What’s the highest status a rapper can achieve? Perhaps a better question would be “is death the only way to achieve greatness in rap music?” Hold that thought, though.
For whatever reason, death is an automatic gateway to popularity for entertainers. & for the entertainer who has already established their kingdom here on earth, it’s the catalyst that launches them into perpetual sainthood. It’s a very simple, albeit natural process that – in most instances – is as much of a shock to the fans as it
is was to the entertainer. Name a nominally famous star who died before their time (as if such a thing really exists) & surely there is a cult following that won’t allow him or her to rest in peace. This ethos goes double for the Hip Hop & rap community. Why? Because the macho attitude attached to rap music’s surrealism doesn’t allow for death to be perceived as anything but the highest form of nobility. The ultimate way to go out, so to speak.
There’s a scene in ‘Juice’ when Bishop speaks about getting the wind behind one’s back (huh?) & going out in a “blaze,” as if dying in any other fashion is less manly. On so many levels, that’s the attitude you’ll find in many urban areas, generations deep, so I totally understand it’s origins. & not-so-coincidentally, those “urban areas” are the same place(s) that quite a bit of Hip Hop’s talent pool spills from, but we’ll speak to that another day.
In Hip Hop’s younger days, rappers didn’t
get murdered die as often as they do now (as horrible as that sounds). The violence in rap music was just that; in rap music. Here we are now, several decades later, & the once vilified parental advisory sticker applies now more than ever. One can lay whatever blame in whatever direction they see fit, but the point remains that a lot of rap music, speaks to death directly, in a taunting manner. Close brushes with death are victorious testimonies of a champion that lives to fight another day, used as rhythmic fodder to feed the streets. Yet & still, at least once a day (no hypebeast), there’s a story in the virtual news about a(nother) rapper getting killed. & to add insult to injury, these guys are virtually unknown, so any dirt of the premeditated magnitude existed long before the rap game was a factor. Sometimes.
As time & culture marches on, & Hip Hop embeds itself further into the internet’s augmented reality, surely the line between real life & fantasy will continue to blur. Rappers will continue to adopt the personas they portray & the imaginary violence rap music manufactures will continue to permeate the real world. & that brings us back to the first question(s). What’s the highest status a rapper can achieve? Is death the only way for a rapper to achieve greatness?

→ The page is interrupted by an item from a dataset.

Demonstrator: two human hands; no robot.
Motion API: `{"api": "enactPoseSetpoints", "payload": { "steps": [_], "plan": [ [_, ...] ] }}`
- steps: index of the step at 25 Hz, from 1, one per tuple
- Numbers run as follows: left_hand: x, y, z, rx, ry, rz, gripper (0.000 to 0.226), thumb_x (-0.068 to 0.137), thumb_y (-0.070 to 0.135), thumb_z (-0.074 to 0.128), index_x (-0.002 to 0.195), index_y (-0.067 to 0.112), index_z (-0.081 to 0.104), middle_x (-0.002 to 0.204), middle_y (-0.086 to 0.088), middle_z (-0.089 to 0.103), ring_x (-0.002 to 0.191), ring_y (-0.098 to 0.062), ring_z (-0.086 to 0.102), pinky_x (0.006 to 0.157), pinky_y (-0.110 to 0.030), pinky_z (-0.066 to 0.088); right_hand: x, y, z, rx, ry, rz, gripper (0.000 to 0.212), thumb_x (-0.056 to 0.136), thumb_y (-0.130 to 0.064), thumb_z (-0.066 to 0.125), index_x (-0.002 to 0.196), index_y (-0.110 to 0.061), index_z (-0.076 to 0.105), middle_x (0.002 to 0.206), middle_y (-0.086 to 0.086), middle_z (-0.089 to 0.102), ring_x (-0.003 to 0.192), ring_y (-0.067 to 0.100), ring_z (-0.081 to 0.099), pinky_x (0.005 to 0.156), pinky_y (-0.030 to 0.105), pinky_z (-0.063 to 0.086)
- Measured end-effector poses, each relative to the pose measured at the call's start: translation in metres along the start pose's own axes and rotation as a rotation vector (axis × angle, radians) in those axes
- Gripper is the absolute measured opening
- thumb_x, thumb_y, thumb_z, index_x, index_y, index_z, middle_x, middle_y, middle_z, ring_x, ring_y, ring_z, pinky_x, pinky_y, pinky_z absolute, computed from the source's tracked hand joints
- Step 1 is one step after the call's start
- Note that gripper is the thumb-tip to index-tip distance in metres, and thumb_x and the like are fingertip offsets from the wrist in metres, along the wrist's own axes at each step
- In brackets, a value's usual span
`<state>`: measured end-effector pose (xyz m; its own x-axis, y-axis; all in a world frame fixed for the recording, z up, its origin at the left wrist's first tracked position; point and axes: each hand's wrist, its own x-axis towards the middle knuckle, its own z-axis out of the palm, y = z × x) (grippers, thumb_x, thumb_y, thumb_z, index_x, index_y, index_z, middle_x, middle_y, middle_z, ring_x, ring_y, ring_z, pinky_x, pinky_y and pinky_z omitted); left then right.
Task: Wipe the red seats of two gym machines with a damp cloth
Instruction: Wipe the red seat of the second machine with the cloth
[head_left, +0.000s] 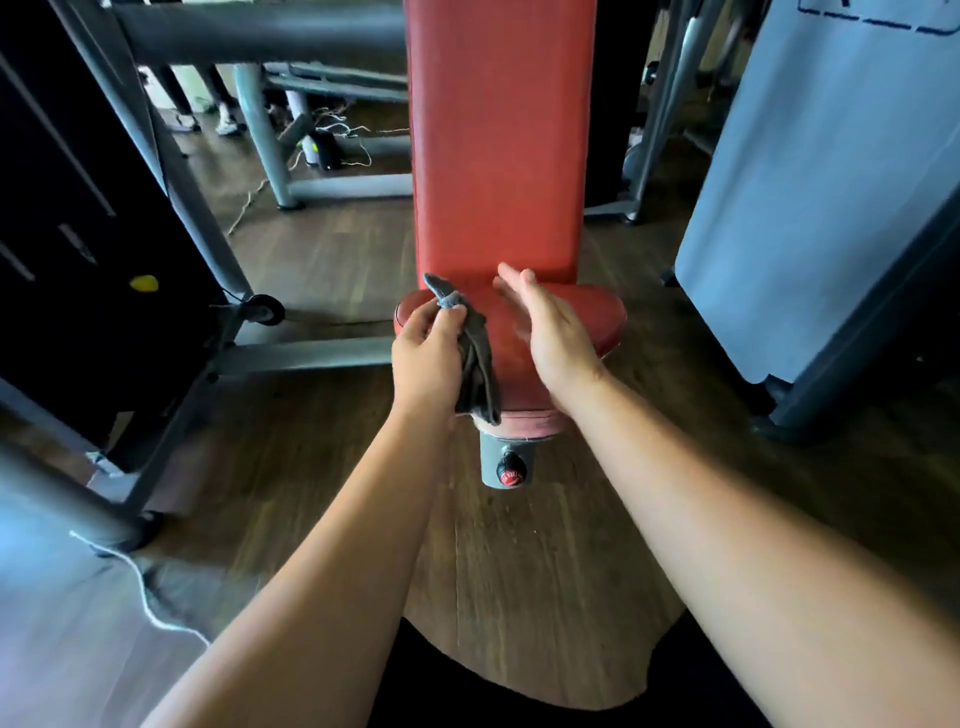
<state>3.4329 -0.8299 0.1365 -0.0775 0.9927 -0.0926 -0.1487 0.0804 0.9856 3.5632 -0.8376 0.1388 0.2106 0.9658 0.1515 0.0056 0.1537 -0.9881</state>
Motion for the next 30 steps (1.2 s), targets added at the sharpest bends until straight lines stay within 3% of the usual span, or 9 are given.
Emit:
{"api": "enactPoseSetpoints", "payload": {
  "steps": [4, 8, 10, 15, 18, 22, 25, 27, 30],
  "plan": [
    [0.016, -0.021, -0.047, -0.104, 0.137, -0.095, 0.031, 0.081, 0.033, 0.064, 0.105, 0.019, 0.077, 0.102, -0.013, 0.078, 0.1, -0.028, 0.075, 0.095, -0.049, 0.059, 0.011, 0.016, -0.014, -0.641, -0.242, -0.096, 0.037, 0.102, -0.036, 0.053, 0.135, -0.023, 0.065, 0.14, -0.009, 0.063, 0.133, 0.003, 0.054, 0.116, 0.021, 0.034],
    [0.021, -0.055, -0.066, -0.179, 0.173, -0.169, 0.022, 0.094, 0.02, 0.062, 0.111, 0.012, 0.074, 0.09, -0.003, 0.076, 0.081, -0.015, 0.073, 0.069, -0.028, 0.058, 0.021, 0.036, -0.018, -0.978, -0.488, -0.112, 0.038, 0.101, -0.029, 0.056, 0.139, -0.024, 0.062, 0.151, -0.008, 0.053, 0.144, 0.004, 0.04, 0.118, 0.017, 0.02],
    [0.021, -0.074, -0.062, -0.219, 0.168, -0.201, 0.02, 0.094, 0.02, 0.062, 0.109, 0.015, 0.075, 0.094, -0.004, 0.078, 0.084, -0.015, 0.076, 0.072, -0.029, 0.059, 0.02, 0.047, -0.024, -1.024, -0.481, -0.172, 0.039, 0.101, -0.024, 0.056, 0.139, -0.024, 0.062, 0.152, -0.008, 0.052, 0.145, 0.002, 0.038, 0.123, 0.023, 0.02],
    [0.022, -0.103, -0.034, -0.327, 0.099, -0.235, 0.028, 0.092, 0.033, 0.056, 0.106, 0.026, 0.079, 0.109, -0.002, 0.079, 0.11, -0.024, 0.073, 0.105, -0.051, 0.053, 0.021, 0.061, -0.029, -0.963, -0.397, -0.311, 0.036, 0.097, -0.02, 0.055, 0.131, -0.018, 0.068, 0.144, -0.003, 0.061, 0.138, 0.004, 0.049, 0.121, 0.029, 0.032],
    [-0.001, -0.104, -0.009, -0.258, 0.063, -0.203, 0.043, 0.094, 0.054, 0.044, 0.124, 0.038, 0.071, 0.125, 0.01, 0.073, 0.124, -0.015, 0.065, 0.112, -0.047, 0.047, 0.022, 0.063, -0.03, -0.937, -0.384, -0.358, 0.038, 0.095, -0.022, 0.053, 0.129, -0.016, 0.07, 0.141, -0.002, 0.063, 0.136, 0.006, 0.052, 0.12, 0.035, 0.037],
    [-0.05, -0.104, -0.002, -0.124, -0.041, -0.025, 0.046, 0.11, 0.04, 0.036, 0.155, 0.035, 0.043, 0.157, 0.013, 0.048, 0.149, -0.006, 0.038, 0.125, -0.037, 0.031, 0.022, 0.065, -0.031, -0.931, -0.375, -0.369, 0.038, 0.096, -0.02, 0.051, 0.128, -0.016, 0.07, 0.14, -0.004, 0.063, 0.137, 0.007, 0.052, 0.119, 0.039, 0.039],
    [0.0, -0.098, -0.007, 0.067, 0.006, -0.005, 0.049, 0.111, 0.036, 0.035, 0.16, 0.035, 0.033, 0.167, 0.007, 0.035, 0.154, -0.012, 0.03, 0.126, -0.031, 0.022, 0.022, 0.065, -0.029, -0.938, -0.362, -0.389, 0.037, 0.096, -0.02, 0.051, 0.127, -0.014, 0.071, 0.139, -0.002, 0.064, 0.135, 0.01, 0.054, 0.117, 0.039, 0.04],
    [0.014, -0.087, -0.006, 0.098, 0.037, -0.071, 0.051, 0.111, 0.032, 0.035, 0.162, 0.029, 0.029, 0.17, 0.004, 0.028, 0.154, -0.017, 0.029, 0.118, -0.02, 0.022, 0.022, 0.066, -0.029, -0.936, -0.349, -0.402, 0.036, 0.096, -0.018, 0.052, 0.126, -0.012, 0.071, 0.137, 0.0, 0.065, 0.134, 0.011, 0.055, 0.117, 0.039, 0.04],
    [-0.042, -0.087, 0.0, 0.003, -0.029, 0.048, 0.051, 0.111, 0.024, 0.04, 0.161, 0.021, 0.031, 0.164, 0.018, 0.021, 0.155, 0.001, 0.017, 0.123, -0.015, 0.015, 0.023, 0.069, -0.03, -0.926, -0.329, -0.424, 0.036, 0.095, -0.016, 0.051, 0.124, -0.012, 0.072, 0.136, 0.001, 0.066, 0.133, 0.012, 0.057, 0.116, 0.039, 0.042]
  ]
}}
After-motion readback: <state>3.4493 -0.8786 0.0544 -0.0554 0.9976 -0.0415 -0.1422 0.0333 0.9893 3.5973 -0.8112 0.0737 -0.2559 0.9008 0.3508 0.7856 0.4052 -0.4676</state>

Take Jay-Z (the rapper, as opposed to the business, man), who has an irrefutable catalog, & set plenty radio & chart records during his stint as a rapper. His success in music manufacturing is proven, however it’s rare to hear him praised as one of the greatest outside of his immediate fan base. Notorious B.I.G. on the other hand, for example, accomplished far less than Jay & is swiftly regarded as one of the best to ever touch a microphone. There’s been a longstanding debate to whether or not that would have remained true had he lived, but any discussion is total speculation. The fact is that Biggie is dead, & unfortunately, it will take something epic before the listening public willingly gives Jay the props he deserves.
Obviously Jay-Z isn’t the only candidate, & Hip Hop’s not the only genre of music to ignore the living legends, but on the same token, a lot of it’s insular influence is geared toward fast money & impending extermination. Maybe I shouldn’t be surprised that we seem to wait on death before we celebrate their life after all.
One of my favorites rap lines ever is Jadakiss’ “Dead rappers get better promotion.” When he said it, I believe it was a taunt geared toward the LOX’ competition at the time, insinuating that he’d lay them down for good. Now, though, I think it’s embedded as a kind of tutorial for what one must be prepared to sacrifice in order to attain popularity & widespread success in rap music’s seedy underworld.
I’ll be the first one to admit how easy it can be to get rap superstar fame these days if you’re willing to work for it. It’s true. & I’ll also acknowledge that it’s never been as easy to reach out & “touch” other MC’s, should the need arise. & apparently, in some cases, that’s not necessarily a bad thing.